A K matrix Construction of Symmetry Enriched Phases of Matter

TL;DR

<3-5 sentence high-level summary> The paper develops a K-matrix framework for constructing and classifying symmetry enriched topological (SET) phases in 2+1 dimensions, focusing on Abelian, non-chiral orders and exploring how global symmetries act on anyons via group extensions of the fusion algebra. By combining K-matrix Chern-Simons theory with Higgs (condensation) terms, it derives conditions under which symmetry-preserving edges can be fully gapped and reveals a quasi-group structure SEP(\mathfrak{F},G_s) that organizes SETs with the same fusion algebra and symmetry. It provides explicit constructions for SEP phases in Z2×Z2 and Z4×Z4 gauge theories, including non-local symmetry actions that exchange anyons, and discusses how stacking and extensions yield a rich landscape beyond central extensions.
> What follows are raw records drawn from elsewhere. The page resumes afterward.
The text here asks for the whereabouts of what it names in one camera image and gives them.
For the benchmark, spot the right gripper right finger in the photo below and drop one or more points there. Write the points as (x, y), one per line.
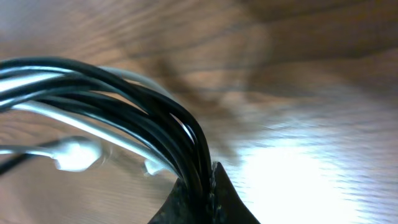
(226, 205)

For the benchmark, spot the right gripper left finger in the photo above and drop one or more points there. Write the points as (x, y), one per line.
(176, 209)

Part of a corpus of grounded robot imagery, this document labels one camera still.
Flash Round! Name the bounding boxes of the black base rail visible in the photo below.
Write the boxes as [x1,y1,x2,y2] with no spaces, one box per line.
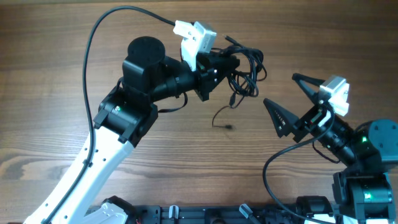
[86,203,343,224]

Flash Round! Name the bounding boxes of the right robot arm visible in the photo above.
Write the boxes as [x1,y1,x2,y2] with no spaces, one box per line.
[262,73,397,223]

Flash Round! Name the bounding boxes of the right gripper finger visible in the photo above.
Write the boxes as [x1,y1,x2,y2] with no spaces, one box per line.
[263,98,299,138]
[291,72,326,105]

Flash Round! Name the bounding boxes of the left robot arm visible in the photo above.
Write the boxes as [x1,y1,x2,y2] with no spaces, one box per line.
[25,36,239,223]

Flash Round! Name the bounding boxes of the black USB cables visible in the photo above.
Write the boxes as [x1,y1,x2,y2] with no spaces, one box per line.
[211,34,267,130]

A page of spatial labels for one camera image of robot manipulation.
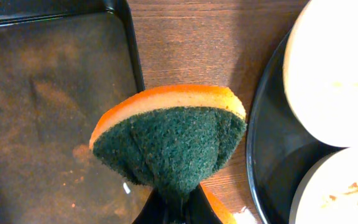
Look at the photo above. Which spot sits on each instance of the black round tray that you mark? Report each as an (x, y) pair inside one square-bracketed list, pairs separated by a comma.
[(279, 150)]

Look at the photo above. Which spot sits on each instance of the grey plate bottom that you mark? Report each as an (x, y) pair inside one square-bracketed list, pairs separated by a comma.
[(328, 193)]

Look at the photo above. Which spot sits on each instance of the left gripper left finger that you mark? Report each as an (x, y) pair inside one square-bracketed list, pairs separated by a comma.
[(155, 210)]

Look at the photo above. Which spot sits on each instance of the black rectangular tray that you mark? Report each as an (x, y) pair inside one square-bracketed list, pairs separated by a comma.
[(63, 64)]

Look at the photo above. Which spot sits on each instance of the orange green scrub sponge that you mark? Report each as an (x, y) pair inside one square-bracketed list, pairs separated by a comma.
[(171, 138)]

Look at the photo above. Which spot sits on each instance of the cream plate top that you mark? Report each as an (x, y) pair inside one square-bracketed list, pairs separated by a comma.
[(320, 71)]

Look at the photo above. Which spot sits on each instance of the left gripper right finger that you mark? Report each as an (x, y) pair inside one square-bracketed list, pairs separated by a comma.
[(198, 210)]
The work connects to and contrasts with existing SPT/SET frameworks, offering a practical path toward systematic classification and highlighting avenues for extending to non-Abelian orders and higher dimensions.

Abstract

We construct in the K matrix formalism concrete examples of symmetry enriched topological phases, namely intrinsically topological phases with global symmetries. We focus on the Abelian and non-chiral topological phases and demonstrate by our examples how the interplay between the global symmetry and the fusion algebra of the anyons of a topologically ordered system determines the existence of gapless edge modes protected by the symmetry and that a (quasi)-group structure can be defined among these phases. Our examples include phases that display charge fractionalization and more exotic non-local anyon exchange under global symmetry that correspond to general group extensions of the global symmetry group.